Yield from aquaponics would have to approach the yield of Terran hemp in soil per square meter.

Hydroponic yields of marijuana per square meter is significantly less than that of hemp in soil in the same space. Based on what literature you read, on average you can grow a range of 200-300 hemp plants while you yield arount 10 -12 marijuana plants per square meter. Sure comparing hemp to marijuana is an " apples & oranges" thing. However, given the lack of studies on growing hemp in water culture (hydroponics, aeroponics & aquaponics), it's all that I can find available to gauge yield. That's why research in this area is critical.

It would also have to yield close to Terran hemp in terms of local temperature and atmospheric pressure.

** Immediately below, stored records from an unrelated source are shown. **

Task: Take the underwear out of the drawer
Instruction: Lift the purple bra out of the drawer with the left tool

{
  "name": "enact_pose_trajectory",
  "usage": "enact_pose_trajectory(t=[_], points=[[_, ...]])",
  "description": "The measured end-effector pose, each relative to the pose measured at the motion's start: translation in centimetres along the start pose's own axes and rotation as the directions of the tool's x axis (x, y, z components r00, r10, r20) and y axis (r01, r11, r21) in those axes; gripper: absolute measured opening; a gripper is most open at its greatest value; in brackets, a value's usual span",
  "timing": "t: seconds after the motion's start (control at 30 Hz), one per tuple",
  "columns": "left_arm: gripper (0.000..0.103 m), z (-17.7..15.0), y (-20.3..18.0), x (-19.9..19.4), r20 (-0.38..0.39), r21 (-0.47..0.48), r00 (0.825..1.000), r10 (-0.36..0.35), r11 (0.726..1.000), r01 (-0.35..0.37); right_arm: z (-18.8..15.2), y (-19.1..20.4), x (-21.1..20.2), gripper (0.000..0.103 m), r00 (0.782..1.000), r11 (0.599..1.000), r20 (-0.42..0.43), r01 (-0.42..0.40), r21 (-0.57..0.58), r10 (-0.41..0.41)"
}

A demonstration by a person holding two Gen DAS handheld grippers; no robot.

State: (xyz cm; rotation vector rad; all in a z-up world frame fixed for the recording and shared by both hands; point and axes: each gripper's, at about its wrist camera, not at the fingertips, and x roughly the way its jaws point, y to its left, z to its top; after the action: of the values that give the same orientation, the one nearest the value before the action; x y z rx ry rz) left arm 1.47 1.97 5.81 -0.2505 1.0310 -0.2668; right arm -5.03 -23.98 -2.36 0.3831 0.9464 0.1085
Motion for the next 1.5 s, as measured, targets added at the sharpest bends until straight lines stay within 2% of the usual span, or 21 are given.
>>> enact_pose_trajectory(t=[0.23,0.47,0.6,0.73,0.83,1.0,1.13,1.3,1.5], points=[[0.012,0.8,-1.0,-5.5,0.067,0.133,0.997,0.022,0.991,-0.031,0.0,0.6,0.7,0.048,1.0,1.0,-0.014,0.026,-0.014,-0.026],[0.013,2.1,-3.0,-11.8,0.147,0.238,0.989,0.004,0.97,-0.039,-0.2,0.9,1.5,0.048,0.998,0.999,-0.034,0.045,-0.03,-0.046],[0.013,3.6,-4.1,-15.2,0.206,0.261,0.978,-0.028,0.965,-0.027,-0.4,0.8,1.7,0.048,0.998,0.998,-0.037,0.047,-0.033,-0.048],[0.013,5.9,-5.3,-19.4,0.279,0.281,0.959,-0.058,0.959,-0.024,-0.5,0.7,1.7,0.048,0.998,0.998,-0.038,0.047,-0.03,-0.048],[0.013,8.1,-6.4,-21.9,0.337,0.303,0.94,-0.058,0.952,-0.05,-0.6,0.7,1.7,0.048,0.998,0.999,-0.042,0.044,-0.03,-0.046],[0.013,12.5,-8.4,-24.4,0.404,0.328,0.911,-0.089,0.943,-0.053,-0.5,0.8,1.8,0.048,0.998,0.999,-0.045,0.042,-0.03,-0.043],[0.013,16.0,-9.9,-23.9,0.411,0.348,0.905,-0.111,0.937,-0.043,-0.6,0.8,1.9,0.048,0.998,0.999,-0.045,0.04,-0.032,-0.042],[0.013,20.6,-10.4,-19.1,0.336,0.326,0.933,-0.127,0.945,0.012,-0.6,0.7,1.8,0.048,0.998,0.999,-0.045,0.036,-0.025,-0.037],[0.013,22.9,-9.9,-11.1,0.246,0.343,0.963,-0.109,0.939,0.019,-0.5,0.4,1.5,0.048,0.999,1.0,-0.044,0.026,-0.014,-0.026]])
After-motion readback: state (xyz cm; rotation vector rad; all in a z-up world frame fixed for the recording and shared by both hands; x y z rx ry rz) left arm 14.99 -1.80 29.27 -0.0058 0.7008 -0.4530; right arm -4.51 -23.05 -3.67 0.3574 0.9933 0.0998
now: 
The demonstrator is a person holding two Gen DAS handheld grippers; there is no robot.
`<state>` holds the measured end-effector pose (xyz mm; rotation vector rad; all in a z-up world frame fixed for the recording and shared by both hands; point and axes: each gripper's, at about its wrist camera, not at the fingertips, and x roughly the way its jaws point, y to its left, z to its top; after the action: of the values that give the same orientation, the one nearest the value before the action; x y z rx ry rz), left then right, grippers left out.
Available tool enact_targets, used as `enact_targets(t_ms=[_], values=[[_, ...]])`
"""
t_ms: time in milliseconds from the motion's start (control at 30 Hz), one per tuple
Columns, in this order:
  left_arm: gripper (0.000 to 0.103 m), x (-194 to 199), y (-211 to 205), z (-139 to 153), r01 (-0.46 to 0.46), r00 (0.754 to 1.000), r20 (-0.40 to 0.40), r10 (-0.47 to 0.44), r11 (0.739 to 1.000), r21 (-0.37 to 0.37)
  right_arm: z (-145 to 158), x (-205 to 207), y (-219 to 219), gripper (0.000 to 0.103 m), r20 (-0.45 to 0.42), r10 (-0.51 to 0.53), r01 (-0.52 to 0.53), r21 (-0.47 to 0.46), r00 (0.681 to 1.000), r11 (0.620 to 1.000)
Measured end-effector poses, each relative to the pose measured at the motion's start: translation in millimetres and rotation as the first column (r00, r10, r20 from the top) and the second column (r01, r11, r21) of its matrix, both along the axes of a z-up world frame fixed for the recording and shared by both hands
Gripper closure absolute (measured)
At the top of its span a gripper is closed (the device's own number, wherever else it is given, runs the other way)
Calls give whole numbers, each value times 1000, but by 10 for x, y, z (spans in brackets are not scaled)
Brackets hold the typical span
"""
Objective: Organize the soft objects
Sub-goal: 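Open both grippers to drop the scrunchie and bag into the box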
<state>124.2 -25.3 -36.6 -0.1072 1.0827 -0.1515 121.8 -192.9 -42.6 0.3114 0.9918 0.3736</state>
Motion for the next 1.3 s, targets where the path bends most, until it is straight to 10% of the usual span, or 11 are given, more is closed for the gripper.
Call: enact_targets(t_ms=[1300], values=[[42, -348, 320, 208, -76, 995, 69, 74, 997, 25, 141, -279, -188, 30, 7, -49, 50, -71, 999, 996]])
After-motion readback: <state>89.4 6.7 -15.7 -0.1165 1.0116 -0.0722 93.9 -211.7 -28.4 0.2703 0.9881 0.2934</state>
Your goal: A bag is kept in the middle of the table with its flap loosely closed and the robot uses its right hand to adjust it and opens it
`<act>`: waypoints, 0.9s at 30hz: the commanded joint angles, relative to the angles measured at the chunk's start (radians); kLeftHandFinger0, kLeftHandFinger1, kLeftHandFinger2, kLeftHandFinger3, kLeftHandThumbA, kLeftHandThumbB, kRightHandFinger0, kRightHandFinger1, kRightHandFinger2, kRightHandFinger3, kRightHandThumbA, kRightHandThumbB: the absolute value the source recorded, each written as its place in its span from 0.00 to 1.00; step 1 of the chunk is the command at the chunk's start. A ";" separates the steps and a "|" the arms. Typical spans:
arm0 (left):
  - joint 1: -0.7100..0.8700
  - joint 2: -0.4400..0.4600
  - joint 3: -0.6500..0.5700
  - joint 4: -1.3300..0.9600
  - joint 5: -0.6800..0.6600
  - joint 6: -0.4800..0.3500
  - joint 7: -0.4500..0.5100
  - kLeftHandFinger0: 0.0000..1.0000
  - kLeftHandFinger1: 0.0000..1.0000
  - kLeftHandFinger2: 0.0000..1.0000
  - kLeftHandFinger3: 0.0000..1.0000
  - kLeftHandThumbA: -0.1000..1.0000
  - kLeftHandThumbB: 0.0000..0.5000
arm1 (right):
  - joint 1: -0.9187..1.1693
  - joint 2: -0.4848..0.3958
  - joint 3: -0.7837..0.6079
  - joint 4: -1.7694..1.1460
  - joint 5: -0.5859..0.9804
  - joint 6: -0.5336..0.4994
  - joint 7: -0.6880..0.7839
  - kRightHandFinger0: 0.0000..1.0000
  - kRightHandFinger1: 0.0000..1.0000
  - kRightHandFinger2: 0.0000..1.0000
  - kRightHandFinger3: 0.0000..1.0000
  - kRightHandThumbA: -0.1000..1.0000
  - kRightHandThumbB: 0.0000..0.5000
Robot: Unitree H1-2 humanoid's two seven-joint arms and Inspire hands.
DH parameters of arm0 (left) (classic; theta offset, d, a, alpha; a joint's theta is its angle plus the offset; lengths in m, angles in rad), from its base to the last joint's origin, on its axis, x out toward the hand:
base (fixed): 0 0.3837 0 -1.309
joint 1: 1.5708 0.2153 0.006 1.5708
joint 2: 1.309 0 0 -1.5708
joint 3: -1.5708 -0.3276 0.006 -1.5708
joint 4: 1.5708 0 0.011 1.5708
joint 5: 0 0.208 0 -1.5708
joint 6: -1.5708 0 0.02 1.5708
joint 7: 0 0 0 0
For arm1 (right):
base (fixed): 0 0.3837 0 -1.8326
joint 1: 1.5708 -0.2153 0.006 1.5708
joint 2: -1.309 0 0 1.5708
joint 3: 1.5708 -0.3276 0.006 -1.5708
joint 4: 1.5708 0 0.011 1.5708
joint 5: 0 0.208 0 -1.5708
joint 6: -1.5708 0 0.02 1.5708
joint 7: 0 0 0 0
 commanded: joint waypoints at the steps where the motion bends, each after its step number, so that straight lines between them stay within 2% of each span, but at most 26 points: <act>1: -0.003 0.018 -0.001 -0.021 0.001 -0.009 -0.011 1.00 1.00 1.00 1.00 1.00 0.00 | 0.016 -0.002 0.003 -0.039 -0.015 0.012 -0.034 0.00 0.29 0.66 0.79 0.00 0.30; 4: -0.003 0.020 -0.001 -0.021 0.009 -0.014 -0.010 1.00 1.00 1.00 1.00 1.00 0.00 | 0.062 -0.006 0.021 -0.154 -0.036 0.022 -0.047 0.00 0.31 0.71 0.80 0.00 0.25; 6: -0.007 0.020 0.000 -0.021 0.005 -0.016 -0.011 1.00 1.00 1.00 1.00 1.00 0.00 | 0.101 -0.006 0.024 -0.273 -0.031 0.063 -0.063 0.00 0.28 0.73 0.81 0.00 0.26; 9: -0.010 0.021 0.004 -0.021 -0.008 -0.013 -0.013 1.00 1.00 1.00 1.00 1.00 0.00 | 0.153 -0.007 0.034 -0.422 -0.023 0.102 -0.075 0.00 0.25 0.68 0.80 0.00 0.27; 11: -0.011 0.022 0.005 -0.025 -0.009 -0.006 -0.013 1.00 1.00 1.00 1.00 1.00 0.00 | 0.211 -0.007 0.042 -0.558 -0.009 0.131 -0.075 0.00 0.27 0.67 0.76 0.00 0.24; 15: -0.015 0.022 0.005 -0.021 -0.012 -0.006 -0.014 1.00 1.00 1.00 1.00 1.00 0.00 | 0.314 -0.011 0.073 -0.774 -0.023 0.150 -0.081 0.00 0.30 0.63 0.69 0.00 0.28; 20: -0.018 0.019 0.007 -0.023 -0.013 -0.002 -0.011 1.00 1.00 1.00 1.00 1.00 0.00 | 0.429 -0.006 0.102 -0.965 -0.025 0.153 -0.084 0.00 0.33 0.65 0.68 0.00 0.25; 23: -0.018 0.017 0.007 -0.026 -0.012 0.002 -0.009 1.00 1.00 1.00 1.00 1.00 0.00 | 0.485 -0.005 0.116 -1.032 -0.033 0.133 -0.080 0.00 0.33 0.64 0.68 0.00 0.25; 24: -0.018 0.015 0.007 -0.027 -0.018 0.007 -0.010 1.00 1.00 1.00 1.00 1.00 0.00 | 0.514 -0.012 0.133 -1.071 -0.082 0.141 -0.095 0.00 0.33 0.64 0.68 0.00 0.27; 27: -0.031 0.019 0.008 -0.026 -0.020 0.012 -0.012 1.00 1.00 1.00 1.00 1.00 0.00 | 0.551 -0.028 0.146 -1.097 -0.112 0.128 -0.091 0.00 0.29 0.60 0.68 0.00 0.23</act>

From what I've read, hemp fiber yield decreases with lower temperatures and higher altitudes.

Hemp could be slowly cross-bred over time in continuously changing environments until it can be as close to whatever the Martian greenhouse conditions will be.

There have never been any human-rated structures built for long term habitation on another planet. So will the greenhouses on Mars sport temperatures & lower pressures found in spacecraft, or closer to that of the International Space Station? Or will research show that in order to be economically viable for the settlements, cannabis will require it's own separate greenhouse? Again, nobody knows.

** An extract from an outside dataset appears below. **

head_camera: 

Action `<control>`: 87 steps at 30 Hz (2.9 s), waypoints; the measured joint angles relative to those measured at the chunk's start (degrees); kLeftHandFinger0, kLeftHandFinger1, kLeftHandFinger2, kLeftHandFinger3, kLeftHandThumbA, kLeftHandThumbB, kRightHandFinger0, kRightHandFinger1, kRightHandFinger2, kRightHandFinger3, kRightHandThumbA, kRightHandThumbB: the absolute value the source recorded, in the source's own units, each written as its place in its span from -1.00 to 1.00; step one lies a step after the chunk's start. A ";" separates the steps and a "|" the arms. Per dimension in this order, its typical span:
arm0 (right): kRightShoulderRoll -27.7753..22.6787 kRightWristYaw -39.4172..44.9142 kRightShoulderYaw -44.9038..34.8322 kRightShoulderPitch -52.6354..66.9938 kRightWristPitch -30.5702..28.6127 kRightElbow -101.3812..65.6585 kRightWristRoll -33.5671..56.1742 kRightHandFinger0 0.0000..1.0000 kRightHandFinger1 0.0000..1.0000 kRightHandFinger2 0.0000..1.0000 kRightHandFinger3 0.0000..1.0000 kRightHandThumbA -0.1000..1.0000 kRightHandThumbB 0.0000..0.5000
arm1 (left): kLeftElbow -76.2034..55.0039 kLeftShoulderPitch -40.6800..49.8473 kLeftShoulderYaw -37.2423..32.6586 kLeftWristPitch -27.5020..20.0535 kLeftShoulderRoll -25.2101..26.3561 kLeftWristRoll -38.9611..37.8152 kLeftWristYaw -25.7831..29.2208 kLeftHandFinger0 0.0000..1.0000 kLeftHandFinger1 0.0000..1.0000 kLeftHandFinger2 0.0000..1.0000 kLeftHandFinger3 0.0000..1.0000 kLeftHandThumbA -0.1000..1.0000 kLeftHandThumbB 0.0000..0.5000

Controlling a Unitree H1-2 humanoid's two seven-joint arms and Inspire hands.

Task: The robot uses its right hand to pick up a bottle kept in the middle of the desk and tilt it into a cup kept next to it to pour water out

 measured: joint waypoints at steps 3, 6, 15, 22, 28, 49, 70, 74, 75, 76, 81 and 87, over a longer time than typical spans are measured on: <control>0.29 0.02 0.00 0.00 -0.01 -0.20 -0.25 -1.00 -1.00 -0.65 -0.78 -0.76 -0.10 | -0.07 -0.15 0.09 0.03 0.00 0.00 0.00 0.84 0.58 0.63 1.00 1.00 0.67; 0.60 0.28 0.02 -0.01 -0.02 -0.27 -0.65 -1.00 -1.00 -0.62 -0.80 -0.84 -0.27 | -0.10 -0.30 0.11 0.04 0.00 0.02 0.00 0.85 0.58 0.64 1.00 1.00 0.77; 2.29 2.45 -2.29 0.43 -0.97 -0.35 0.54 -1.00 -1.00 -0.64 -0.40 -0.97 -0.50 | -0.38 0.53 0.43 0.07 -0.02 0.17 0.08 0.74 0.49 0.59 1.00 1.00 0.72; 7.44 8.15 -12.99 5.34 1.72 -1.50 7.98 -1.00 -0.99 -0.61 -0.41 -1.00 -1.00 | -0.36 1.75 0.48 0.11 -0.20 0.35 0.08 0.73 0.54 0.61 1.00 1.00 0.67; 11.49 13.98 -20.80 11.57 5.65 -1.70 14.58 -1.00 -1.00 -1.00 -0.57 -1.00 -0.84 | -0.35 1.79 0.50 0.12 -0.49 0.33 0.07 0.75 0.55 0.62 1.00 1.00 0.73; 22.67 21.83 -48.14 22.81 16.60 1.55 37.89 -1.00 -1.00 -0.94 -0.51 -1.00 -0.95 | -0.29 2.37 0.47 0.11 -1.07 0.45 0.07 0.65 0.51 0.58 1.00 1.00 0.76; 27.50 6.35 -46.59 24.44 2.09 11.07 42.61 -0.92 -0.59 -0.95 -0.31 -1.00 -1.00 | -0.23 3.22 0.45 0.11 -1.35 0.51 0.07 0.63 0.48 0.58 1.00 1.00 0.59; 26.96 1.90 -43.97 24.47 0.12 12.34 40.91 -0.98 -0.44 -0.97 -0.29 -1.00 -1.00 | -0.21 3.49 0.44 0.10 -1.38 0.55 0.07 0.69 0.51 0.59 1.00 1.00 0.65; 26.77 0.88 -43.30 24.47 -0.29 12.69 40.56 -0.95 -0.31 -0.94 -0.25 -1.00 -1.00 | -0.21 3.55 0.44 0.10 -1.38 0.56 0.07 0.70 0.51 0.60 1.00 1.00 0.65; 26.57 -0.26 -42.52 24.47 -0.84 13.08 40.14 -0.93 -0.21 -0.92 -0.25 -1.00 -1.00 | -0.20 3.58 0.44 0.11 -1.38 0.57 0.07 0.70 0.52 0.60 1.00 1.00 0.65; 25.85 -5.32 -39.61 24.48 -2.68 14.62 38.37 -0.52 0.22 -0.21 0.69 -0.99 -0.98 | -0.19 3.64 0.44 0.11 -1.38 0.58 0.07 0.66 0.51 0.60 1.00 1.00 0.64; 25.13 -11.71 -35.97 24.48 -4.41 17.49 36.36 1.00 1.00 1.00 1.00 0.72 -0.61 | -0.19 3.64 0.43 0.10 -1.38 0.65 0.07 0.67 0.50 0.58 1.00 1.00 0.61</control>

Water & nutrient uptake would have to be adjusted for Mars gravity.

There's about three decades worth of plant research studies done in microgravity, with a significant portion of it still untranslated in Russian. That database points the way on how to proceed. The only way to specifically work on this is with hard data from plants grown in an on-orbit experiment package.

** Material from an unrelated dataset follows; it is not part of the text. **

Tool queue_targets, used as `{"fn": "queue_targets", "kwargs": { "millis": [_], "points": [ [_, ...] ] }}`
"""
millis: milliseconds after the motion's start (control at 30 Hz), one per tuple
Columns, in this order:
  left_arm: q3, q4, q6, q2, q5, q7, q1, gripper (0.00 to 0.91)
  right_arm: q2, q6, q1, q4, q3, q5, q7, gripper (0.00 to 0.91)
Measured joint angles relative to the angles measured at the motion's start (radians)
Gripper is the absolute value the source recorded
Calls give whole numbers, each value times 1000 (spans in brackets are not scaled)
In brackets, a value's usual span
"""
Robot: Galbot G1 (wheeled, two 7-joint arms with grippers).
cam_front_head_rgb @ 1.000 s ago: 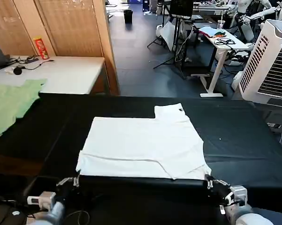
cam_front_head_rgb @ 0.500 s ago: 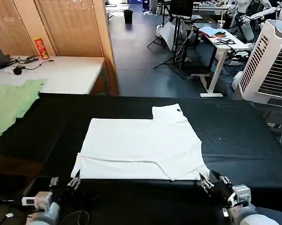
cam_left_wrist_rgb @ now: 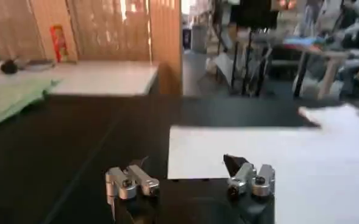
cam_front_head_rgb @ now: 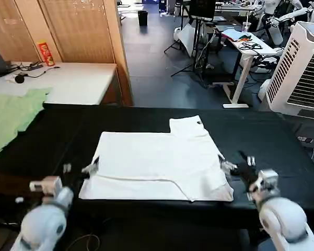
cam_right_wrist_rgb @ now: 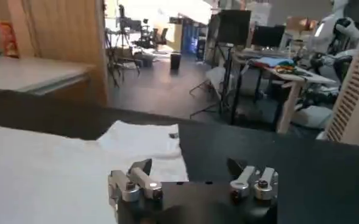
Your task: Fold and organize the clothes.
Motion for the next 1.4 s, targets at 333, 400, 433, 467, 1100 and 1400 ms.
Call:
{"fn": "queue_targets", "kwargs": {
  "millis": [333, 400, 433, 467, 1100, 1400],
  "points": [
    [180, 410, 86, -19, -67, -13, -434, 878, 92, -58, 308, -382, -151, 8, 8, 878],
    [204, 480, 98, -33, -72, -6, -490, 878, 107, -77, 341, -430, -155, 24, 16, 878],
    [216, 516, 105, -40, -72, 1, -518, 878, 113, -86, 354, -447, -156, 33, 19, 878],
    [224, 546, 111, -46, -71, 9, -541, 878, 118, -95, 365, -463, -158, 44, 20, 878],
    [282, 734, 176, -92, -16, 26, -657, 663, 142, -107, 429, -588, -198, 70, -61, 741],
    [282, 703, 189, -79, 4, 25, -627, 283, 157, -105, 430, -609, -200, 64, -73, 351]
  ]
}}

Now we enter the frustrating political realm of the International Space Station.

Even though you can have these experiments performed there as simply as using small plastic shopping bags as planters (major kudos to the brilliant high school students who came up with that one), that order of simplicity requires a $100 billion space station, astronauts doing it for the PR value thereby not charging their services for station resources, and every bit of ISS infrastructual support.

A few posts ago I mentioned NASA's free research plan, but you have to get it there.
And to run it " for free" , it would have to be completely autonomous once on-line. Unless you need to have a human work with it. Then NASA charges something like $15,000 per hour to do so. Or if you need to use their power, water, telemetry, computer network, etc. .

In reality, nothing is free on the ISS, the USA rules the roost, and NASA has final say on what goes up there. I'm pretty confident that the US government is not going to allow this research on board. Even if it was proposed by more hemp-friendly ISS partner nations like Canada or France.

So we're left with DIY university-class microsatellite use. Works for me.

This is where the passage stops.